By Kaye Burnet | News Editor
Weeks after being released from jail for a crime he never committed, Duquesne student Rex Coughenour is struggling to put his life back together.
Coughenour, 61, was handcuffed and put in the back of a police car Sept. 15 around 1 a.m. after being stopped by police on his walk home to the South Side from Duquesne. His crime? Wearing a flannel shirt in the wrong place, at the wrong time.
“I must have looked like the guy who did it,” Coughenour said. “I think they stopped the first guy they saw in a flannel shirt.”
Coughenour was charged with the sexual assault of a pregnant woman, whom police had found shirtless and bleeding near the Liberty Bridge earlier that night. The victim described her assailant as a white male wearing a flannel shirt, which matched Coughenour’s appearance that night.
However, video evidence placed Coughenour in Gumberg Library at the time of the attack. Both the library and the Campus Market in Towers, where Coughenour stopped on his way home, had video surveillance footage that proved Coughenour was far from the scene of the crime.
“[The police] could have found out that night that I didn’t do it,” Coughenour said.
According to Coughenour, after his arrest, he begged police to talk to the workers in Campus Market, who could support his alibi. Instead, police brought him to the Allegheny County Jail, where guards took his mug shot.
That mug shot still haunts Coughenour.
“In this age, employers always Google you. And now this is what comes up,” Coughenour said. “When you’re going into a jail for the first time you’ve ever been arrested, you’re not exactly going to have a nice smiling face.”

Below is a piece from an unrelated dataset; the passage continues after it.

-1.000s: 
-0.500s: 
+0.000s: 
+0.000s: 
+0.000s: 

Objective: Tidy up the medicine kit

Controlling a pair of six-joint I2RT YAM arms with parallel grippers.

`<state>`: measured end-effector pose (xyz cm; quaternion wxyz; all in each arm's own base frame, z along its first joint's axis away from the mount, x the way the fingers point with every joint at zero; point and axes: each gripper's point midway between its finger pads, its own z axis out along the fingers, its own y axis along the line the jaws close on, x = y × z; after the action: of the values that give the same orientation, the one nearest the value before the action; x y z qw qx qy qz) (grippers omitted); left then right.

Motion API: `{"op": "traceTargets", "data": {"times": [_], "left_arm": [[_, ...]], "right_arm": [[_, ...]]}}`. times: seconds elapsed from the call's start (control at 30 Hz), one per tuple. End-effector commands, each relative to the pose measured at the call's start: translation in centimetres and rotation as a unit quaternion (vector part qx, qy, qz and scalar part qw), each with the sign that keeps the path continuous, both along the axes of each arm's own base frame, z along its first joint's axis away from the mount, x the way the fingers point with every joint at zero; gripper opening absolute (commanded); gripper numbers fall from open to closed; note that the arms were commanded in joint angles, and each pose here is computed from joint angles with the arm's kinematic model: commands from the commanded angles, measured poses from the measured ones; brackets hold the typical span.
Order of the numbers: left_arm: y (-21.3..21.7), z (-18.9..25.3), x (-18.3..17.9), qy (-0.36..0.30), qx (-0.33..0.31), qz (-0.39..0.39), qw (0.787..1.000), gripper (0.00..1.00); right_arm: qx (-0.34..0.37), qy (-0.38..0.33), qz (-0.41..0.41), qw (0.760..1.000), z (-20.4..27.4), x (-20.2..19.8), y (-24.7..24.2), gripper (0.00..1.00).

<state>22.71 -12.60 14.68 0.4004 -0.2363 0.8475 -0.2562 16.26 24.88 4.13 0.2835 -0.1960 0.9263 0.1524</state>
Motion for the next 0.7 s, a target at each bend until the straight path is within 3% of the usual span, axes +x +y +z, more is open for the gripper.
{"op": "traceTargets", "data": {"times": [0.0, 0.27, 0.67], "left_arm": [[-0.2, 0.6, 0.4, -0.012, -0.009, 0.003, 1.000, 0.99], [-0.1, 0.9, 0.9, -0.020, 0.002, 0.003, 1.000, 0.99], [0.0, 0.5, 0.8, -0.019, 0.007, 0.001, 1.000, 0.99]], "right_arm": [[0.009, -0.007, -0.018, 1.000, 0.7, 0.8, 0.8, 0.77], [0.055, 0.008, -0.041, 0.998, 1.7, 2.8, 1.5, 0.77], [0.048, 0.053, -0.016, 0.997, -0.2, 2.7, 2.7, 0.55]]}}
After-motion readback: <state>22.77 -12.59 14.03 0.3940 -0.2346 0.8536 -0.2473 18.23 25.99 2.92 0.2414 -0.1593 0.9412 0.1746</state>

After a month in jail, Coughenour was finally released Oct. 15 when his public defender received a copy of the surveillance tapes and showed them to the District Attorney’s office.
A week later, he received a letter from Duquesne announcing that he had permission to return to school. However, it was too late for him to resume two of his classes.
Coughenour has been a part-time graduate student in the business school for the last five years, where he is pursuing his Masters in Business Administration and his Masters of Science in Information Systems Management. He said his spring graduation plans had to be postponed to make up for lost classes.
But missed class time has not been Coughenour’s only challenge at Duquesne. He said students and faculty still view him with fear because they are only aware of his arrest and not that the charges were dropped.
“People who knew me weren’t the problem,” he said. “They heard what happened and said, ‘That’s not Rex.’ But it’s people that you don’t know, that you see around. You wonder, are they worried? What are they thinking?”
For a week, Coughenour carried copies of the Oct. 22 issue of The Duke with him on campus, because its front-page featured a story about his release from jail.
“It was the first rebuttal I had,” Coughenour said. “The media in general didn’t really retract [the story].”
Coughenour said he received some “really nasty” messages on Facebook, even after his release, and still receives “dirty looks” from people who recognize him from his mug shot.
Less than a week after his release, Coughenour was arrested again — this time, because someone at the University of Pittsburgh recognized him from his mug shot while he was in Oakland.
“It is not just ‘innocent until proven guilty,’” he said. “It’s ‘guilty, even after they prove you’re innocent.’”
Coughenour is considering filing a lawsuit with regards to his arrest. In the meantime, he plans to pursue his hobbies of spending time in the library and reading peer-edited journals on a variety of topics.